> **Exercise description**
Would you please report how many lines of the listing contain "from"? Reply with that number only.

**** Data extract

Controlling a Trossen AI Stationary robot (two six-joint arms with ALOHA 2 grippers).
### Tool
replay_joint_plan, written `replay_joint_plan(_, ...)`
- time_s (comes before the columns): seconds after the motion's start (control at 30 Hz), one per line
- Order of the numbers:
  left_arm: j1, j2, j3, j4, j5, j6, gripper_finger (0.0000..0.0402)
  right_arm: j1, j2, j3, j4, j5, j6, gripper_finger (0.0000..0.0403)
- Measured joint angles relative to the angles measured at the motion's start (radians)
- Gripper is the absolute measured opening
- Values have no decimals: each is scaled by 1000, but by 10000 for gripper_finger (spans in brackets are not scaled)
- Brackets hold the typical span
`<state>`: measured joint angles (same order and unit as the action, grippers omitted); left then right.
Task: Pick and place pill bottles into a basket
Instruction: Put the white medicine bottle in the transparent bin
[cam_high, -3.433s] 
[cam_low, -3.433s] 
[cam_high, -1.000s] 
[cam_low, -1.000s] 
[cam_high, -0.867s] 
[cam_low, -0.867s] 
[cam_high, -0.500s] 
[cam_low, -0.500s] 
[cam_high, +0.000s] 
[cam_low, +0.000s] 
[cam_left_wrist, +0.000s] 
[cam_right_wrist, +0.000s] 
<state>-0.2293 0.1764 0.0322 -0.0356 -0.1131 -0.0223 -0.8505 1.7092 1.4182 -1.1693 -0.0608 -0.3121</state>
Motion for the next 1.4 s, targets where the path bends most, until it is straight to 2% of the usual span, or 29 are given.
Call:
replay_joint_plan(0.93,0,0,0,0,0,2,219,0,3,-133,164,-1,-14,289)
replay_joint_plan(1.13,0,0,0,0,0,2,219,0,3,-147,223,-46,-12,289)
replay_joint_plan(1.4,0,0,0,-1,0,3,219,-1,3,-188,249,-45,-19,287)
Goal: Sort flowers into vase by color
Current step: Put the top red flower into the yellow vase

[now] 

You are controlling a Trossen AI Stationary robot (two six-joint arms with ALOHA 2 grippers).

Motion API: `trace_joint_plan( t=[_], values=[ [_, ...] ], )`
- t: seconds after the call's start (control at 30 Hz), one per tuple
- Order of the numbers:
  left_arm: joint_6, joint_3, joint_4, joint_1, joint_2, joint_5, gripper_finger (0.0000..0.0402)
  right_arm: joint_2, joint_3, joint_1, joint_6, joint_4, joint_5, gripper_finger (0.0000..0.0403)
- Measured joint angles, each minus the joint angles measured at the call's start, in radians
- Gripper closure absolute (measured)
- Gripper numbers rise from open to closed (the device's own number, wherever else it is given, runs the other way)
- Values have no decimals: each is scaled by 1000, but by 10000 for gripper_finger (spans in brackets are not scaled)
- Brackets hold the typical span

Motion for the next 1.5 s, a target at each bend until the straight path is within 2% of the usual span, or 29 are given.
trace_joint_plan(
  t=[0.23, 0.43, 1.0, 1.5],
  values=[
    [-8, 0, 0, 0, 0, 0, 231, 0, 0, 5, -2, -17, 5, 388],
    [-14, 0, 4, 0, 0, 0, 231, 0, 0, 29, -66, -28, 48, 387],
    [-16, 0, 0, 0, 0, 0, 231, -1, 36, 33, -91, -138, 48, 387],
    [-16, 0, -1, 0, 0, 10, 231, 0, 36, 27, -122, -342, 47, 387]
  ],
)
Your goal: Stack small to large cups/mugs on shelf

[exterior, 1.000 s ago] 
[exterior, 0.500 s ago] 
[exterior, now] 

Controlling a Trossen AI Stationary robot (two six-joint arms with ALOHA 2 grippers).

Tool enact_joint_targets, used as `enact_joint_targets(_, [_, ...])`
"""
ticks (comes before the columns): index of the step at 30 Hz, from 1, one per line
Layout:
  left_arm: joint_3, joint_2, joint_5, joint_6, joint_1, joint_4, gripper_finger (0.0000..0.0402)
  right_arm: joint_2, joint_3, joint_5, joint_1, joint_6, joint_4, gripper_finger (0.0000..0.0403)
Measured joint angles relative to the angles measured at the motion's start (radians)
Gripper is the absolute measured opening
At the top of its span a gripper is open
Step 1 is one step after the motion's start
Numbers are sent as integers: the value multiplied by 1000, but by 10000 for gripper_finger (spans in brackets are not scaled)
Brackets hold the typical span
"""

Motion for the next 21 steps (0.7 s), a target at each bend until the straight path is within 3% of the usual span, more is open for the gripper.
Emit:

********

> **Written answer**
2